Masters 2: Danowskis Fluch ist gebrochen

Ein Antritt zu Beginn der Schlussrunde bescherte Stefan Danowski in der Masters-Kategorie 2 seinen ersten Deutschen Meistertitel im Cyclo-Cross. Der Hamburger hatte in Andreas Schröder vom RV Pfeil Magstadt einen hartnäckigen Konkurrenten, der zwischenzeitlich auch mal die Führung übernommen und einen Vorsprung herausgefahren hatte.

„Ich bin halt vorsichtig gefahren und immer in der gleichen Geschwindigkeit“, erklärte Danowski. Tatsächlich schaffte er es alle vier Runden mit einer Abweichung von nur neun Sekunden zu absolvieren, was auf dem immer schmieriger werdendem Untergrund sicher nicht einfach war.

Gegen Ende der vorletzten Runde hatte er Schröder wieder eingeholt und am ersten Anstieg gleich attackiert. Dann war Danowski nicht mehr aufzuhalten. Mit 13,6 Sekunden Vorsprung gewann er den Titel. Die Zahl euphorischer Gratulanten war groß. Es war sein erster Titel überhaupt im Cyclo-Cross und zwar im letzten Jahr in der Masters-Kategorie 2.

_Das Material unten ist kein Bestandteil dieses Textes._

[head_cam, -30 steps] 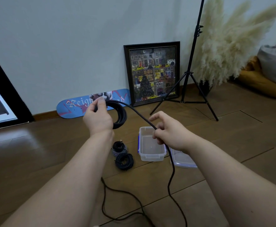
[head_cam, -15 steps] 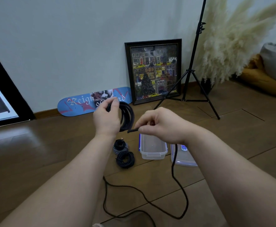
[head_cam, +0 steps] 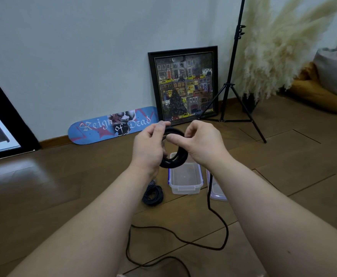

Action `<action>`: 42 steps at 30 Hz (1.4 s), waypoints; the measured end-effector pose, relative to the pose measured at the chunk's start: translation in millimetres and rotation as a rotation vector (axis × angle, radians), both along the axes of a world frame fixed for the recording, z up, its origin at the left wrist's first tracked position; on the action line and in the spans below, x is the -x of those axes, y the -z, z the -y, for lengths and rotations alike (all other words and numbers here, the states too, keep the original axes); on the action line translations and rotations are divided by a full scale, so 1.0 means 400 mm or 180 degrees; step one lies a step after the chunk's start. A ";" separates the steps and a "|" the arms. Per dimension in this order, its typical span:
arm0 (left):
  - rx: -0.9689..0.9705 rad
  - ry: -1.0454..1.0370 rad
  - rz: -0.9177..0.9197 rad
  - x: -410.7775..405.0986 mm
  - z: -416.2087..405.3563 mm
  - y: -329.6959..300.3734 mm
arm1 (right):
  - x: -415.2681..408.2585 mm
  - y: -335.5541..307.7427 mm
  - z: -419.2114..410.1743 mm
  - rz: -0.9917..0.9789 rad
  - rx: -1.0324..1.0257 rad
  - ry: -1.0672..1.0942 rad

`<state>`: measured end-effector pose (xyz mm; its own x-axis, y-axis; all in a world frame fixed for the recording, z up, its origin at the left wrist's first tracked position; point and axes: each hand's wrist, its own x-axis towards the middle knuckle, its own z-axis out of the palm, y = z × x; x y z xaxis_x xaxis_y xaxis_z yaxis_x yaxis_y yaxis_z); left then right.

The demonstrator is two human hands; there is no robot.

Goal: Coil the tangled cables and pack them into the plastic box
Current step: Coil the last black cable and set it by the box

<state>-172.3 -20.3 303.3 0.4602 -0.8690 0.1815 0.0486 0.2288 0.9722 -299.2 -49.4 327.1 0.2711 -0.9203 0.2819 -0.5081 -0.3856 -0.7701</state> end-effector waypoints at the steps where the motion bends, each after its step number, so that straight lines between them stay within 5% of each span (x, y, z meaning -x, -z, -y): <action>1: -0.0015 -0.0109 -0.0012 -0.004 0.000 -0.001 | 0.007 0.001 0.001 0.0127 -0.0086 -0.0129; 5: -0.0034 -0.0308 -0.0144 -0.031 -0.005 -0.007 | 0.040 -0.001 0.003 0.0889 -0.0614 -0.0875; 9: -0.0034 0.0009 -0.0047 -0.026 -0.015 -0.008 | 0.049 0.000 0.007 0.0650 -0.0340 -0.0990; 15: -0.0043 0.0025 0.0149 -0.045 -0.016 0.000 | 0.095 -0.046 0.008 0.0053 -0.0859 -0.1692; 31: 0.0036 0.0104 -0.0208 0.024 -0.007 -0.008 | -0.008 0.021 0.014 0.0488 0.0426 -0.0033; 42: 0.0032 -0.0285 -0.0396 -0.005 -0.002 -0.016 | 0.019 0.016 0.013 0.0031 0.0639 -0.0122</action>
<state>-170.2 -19.4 309.5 0.5554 -0.8219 0.1266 0.1476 0.2472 0.9576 -306.7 -54.5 320.7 0.3014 -0.8344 0.4615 -0.4830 -0.5509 -0.6806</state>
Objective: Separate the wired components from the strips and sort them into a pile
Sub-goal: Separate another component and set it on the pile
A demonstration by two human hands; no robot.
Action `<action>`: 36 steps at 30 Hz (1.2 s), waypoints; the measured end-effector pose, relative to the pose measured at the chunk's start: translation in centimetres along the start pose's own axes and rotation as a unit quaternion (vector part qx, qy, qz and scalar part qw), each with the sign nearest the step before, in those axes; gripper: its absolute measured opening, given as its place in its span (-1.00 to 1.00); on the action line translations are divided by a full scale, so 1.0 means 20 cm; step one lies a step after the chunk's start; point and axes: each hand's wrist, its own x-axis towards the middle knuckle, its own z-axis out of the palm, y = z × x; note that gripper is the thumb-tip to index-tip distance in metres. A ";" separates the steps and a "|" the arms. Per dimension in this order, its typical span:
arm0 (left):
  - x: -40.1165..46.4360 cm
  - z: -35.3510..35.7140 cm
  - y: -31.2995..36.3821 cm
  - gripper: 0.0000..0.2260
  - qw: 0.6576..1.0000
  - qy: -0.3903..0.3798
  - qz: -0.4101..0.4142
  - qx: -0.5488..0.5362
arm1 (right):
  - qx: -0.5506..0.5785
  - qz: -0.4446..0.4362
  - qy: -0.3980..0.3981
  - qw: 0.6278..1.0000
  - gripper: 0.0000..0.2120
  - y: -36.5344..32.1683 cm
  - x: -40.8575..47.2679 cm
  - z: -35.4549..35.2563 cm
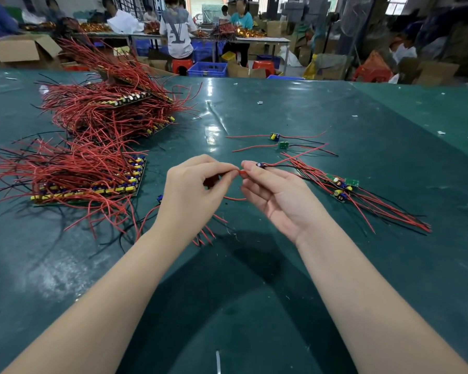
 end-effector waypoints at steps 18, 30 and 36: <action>0.03 -0.04 -0.03 -0.84 0.937 -0.202 -0.218 -0.184 | -0.055 -0.074 0.017 0.996 -0.91 -0.02 -0.02 0.00; 0.04 -0.08 -0.03 -0.87 0.939 -0.219 -0.209 -0.165 | -0.007 -0.006 0.072 0.997 -0.91 -0.06 -0.01 -0.03; 0.04 -0.07 -0.07 -0.86 0.949 -0.206 -0.219 -0.099 | -0.031 -0.020 0.050 0.998 -0.91 -0.06 -0.01 -0.03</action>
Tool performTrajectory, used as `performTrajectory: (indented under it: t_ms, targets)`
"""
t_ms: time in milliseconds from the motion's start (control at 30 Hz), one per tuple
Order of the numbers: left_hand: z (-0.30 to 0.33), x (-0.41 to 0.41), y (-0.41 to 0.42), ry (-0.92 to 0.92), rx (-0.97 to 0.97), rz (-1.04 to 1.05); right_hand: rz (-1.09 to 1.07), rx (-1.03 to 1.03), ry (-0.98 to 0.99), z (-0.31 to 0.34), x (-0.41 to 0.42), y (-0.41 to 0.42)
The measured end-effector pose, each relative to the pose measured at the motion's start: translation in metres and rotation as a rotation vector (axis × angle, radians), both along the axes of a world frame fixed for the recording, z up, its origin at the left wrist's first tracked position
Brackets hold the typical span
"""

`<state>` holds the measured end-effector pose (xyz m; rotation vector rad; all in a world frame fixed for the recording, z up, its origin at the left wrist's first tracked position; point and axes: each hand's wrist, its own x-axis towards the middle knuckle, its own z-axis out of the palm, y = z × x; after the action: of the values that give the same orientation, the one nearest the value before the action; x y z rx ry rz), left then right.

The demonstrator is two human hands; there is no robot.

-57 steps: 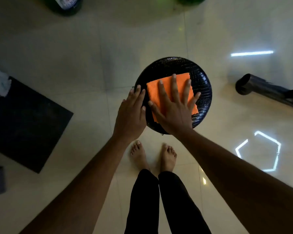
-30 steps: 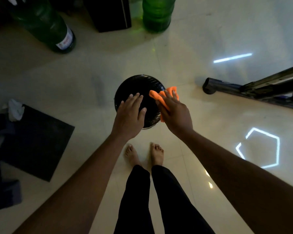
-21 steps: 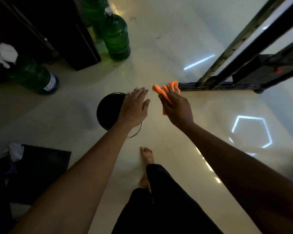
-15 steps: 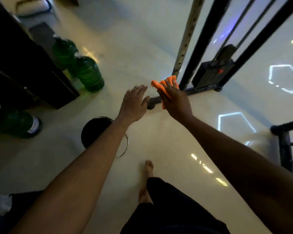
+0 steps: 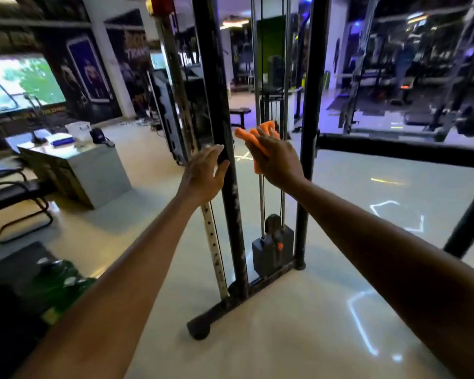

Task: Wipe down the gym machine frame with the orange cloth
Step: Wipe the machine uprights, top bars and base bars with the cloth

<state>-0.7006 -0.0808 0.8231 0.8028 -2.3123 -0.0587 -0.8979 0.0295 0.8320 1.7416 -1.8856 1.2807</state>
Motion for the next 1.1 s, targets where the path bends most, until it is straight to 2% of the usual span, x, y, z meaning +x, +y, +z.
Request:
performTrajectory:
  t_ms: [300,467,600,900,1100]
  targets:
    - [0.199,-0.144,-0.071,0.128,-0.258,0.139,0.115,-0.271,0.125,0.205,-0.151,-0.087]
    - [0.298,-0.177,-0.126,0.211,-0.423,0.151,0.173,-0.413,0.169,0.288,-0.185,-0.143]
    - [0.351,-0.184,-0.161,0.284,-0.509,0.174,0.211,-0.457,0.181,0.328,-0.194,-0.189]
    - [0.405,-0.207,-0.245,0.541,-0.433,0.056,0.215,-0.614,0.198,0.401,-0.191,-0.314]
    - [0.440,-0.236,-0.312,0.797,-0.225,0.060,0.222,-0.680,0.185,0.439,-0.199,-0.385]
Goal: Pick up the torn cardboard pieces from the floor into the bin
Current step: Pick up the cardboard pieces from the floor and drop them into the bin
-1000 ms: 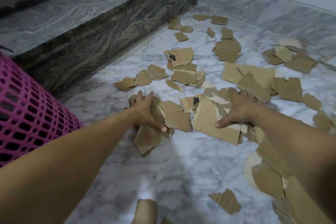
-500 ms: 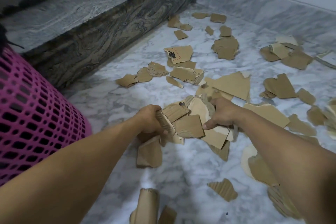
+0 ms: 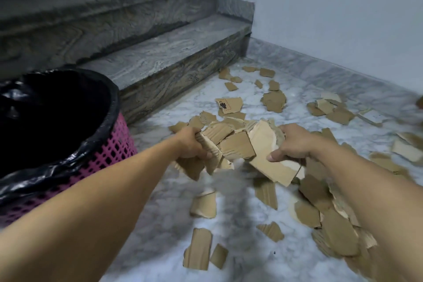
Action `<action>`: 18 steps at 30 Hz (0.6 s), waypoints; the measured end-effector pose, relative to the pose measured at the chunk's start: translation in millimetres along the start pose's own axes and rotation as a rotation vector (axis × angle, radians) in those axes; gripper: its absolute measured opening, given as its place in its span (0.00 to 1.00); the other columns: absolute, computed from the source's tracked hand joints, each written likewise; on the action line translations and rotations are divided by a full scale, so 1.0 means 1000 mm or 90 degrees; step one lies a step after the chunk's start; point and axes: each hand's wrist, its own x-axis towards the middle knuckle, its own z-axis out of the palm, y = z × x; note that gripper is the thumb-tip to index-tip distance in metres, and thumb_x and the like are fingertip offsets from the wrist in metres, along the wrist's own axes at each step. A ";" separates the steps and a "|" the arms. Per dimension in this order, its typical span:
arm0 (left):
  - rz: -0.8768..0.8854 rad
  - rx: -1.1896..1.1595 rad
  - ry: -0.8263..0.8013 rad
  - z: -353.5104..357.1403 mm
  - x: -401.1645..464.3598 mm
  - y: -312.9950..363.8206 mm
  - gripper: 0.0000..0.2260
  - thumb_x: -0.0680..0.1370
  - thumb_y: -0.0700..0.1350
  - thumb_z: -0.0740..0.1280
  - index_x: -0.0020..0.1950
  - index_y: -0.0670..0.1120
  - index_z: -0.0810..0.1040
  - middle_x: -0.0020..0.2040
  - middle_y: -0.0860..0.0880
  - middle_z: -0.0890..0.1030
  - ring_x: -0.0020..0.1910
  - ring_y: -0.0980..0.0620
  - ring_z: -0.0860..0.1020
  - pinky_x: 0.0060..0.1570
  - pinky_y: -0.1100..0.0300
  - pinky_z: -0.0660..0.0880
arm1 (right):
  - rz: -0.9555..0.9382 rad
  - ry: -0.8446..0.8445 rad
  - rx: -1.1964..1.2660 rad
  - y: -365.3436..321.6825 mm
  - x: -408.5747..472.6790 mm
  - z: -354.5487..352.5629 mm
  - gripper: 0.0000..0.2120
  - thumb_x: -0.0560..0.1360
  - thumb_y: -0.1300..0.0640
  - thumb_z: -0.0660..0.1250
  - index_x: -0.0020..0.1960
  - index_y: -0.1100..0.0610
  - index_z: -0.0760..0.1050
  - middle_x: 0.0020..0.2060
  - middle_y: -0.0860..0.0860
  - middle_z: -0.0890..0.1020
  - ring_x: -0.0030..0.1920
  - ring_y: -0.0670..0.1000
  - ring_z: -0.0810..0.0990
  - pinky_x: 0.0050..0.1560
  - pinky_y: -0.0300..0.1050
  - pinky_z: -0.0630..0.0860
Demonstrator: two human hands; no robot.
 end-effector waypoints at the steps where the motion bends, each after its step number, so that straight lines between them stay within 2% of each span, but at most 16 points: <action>1: 0.008 -0.001 0.014 -0.012 -0.010 0.005 0.37 0.67 0.46 0.79 0.73 0.45 0.66 0.61 0.47 0.74 0.57 0.47 0.73 0.58 0.57 0.70 | -0.008 0.012 0.000 -0.011 -0.010 -0.010 0.23 0.63 0.58 0.81 0.53 0.60 0.76 0.49 0.54 0.82 0.48 0.54 0.80 0.48 0.45 0.76; 5: 0.039 -0.029 0.090 -0.068 -0.054 0.023 0.38 0.67 0.47 0.79 0.74 0.44 0.66 0.56 0.49 0.71 0.55 0.48 0.72 0.55 0.57 0.70 | -0.056 0.061 -0.009 -0.066 -0.050 -0.044 0.25 0.62 0.57 0.82 0.53 0.60 0.75 0.49 0.54 0.81 0.51 0.57 0.80 0.49 0.46 0.77; 9: 0.047 -0.065 0.166 -0.129 -0.093 0.028 0.38 0.66 0.49 0.80 0.72 0.44 0.68 0.61 0.46 0.75 0.59 0.46 0.75 0.52 0.57 0.72 | -0.134 0.098 -0.041 -0.128 -0.083 -0.073 0.18 0.61 0.57 0.82 0.46 0.56 0.78 0.44 0.52 0.82 0.47 0.54 0.80 0.44 0.43 0.76; 12: 0.047 -0.109 0.228 -0.170 -0.123 0.018 0.31 0.64 0.48 0.81 0.64 0.44 0.74 0.56 0.45 0.79 0.53 0.48 0.78 0.47 0.57 0.74 | -0.184 0.121 -0.039 -0.176 -0.104 -0.082 0.20 0.61 0.57 0.82 0.48 0.59 0.79 0.48 0.54 0.83 0.49 0.55 0.81 0.52 0.48 0.79; 13: 0.047 -0.113 0.246 -0.180 -0.129 0.014 0.31 0.64 0.49 0.81 0.64 0.44 0.74 0.57 0.45 0.79 0.53 0.47 0.78 0.47 0.57 0.74 | -0.196 0.125 -0.038 -0.188 -0.108 -0.084 0.21 0.61 0.57 0.82 0.50 0.60 0.79 0.49 0.54 0.83 0.50 0.55 0.81 0.51 0.48 0.78; 15: 0.041 -0.128 0.288 -0.204 -0.152 0.001 0.35 0.65 0.49 0.80 0.68 0.43 0.72 0.59 0.45 0.79 0.56 0.47 0.78 0.49 0.58 0.74 | -0.230 0.126 -0.052 -0.222 -0.121 -0.082 0.22 0.62 0.56 0.82 0.51 0.59 0.79 0.48 0.53 0.82 0.47 0.53 0.80 0.43 0.43 0.75; 18: 0.037 -0.161 0.343 -0.238 -0.181 -0.019 0.26 0.69 0.46 0.78 0.64 0.43 0.74 0.56 0.46 0.79 0.49 0.48 0.78 0.44 0.58 0.74 | -0.281 0.142 -0.055 -0.272 -0.136 -0.079 0.23 0.62 0.55 0.82 0.54 0.60 0.79 0.48 0.53 0.82 0.46 0.52 0.79 0.38 0.41 0.72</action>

„Der Fluch ist gebrochen“, meinte Danowski mit einem breiten Grinsen. Im Vorjahr war er noch um elf Sekunden geschlagen Zweiter. Andreas Schröder war damals Elfter. Insofern war die Silbermedaille für den Schwaben ein Erfolg. Sven Baumann (Hildburghausen) holte sich mit 29,7 Sekunden Differenz Bronze.